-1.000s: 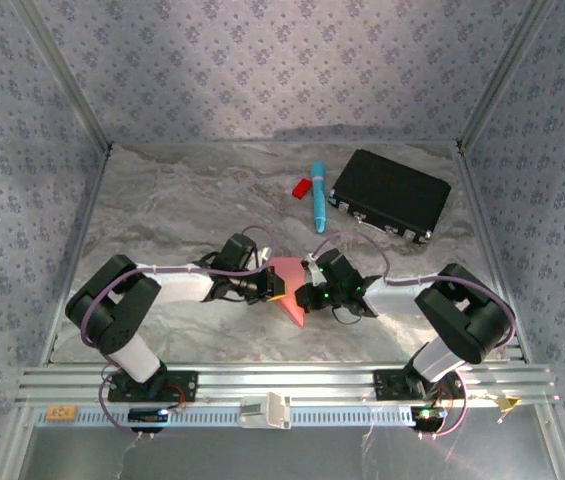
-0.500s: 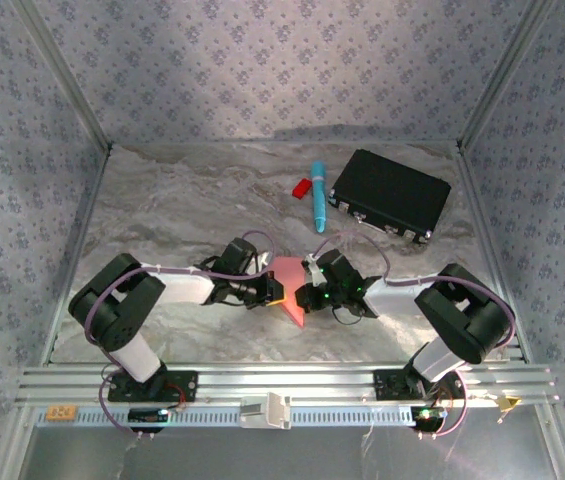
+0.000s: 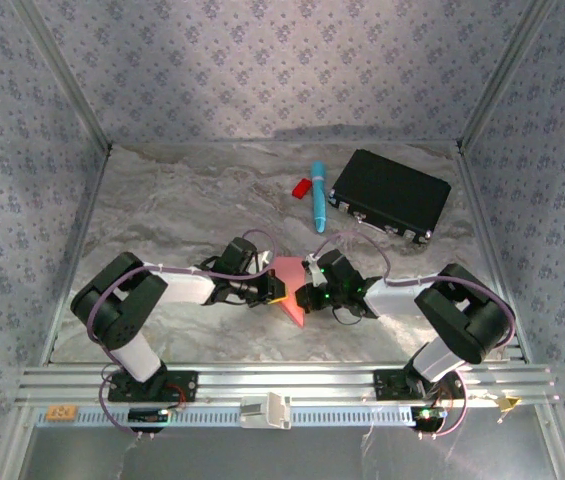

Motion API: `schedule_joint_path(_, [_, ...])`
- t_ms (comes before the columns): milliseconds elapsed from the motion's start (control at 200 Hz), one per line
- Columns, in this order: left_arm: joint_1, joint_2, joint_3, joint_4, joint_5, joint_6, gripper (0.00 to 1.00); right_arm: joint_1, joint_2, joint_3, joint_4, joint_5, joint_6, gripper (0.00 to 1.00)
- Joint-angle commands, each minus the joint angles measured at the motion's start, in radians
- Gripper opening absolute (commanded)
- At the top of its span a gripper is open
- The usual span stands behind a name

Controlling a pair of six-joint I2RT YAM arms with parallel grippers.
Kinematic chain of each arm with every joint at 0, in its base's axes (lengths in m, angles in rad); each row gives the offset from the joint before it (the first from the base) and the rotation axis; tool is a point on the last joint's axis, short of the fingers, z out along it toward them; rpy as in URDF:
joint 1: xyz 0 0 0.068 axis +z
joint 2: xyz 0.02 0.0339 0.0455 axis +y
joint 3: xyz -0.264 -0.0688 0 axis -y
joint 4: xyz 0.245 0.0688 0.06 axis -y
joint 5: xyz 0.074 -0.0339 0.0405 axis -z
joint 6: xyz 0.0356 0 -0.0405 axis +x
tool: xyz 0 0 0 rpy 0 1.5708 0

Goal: Fold a paper plane with a square sheet of paper (pick it up from the middle)
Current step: Third fold the triangle at the center of the table.

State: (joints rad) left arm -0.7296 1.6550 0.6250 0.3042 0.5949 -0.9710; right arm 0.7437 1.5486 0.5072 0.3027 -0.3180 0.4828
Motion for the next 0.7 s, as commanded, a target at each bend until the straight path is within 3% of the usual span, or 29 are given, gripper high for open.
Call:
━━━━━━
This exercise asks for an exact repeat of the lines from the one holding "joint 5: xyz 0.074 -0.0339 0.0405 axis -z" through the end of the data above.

**Result of this task**
joint 5: xyz 0.074 -0.0339 0.0405 axis -z
joint 6: xyz 0.0356 0 -0.0405 axis +x
tool: xyz 0 0 0 rpy 0 1.5708 0

Goal: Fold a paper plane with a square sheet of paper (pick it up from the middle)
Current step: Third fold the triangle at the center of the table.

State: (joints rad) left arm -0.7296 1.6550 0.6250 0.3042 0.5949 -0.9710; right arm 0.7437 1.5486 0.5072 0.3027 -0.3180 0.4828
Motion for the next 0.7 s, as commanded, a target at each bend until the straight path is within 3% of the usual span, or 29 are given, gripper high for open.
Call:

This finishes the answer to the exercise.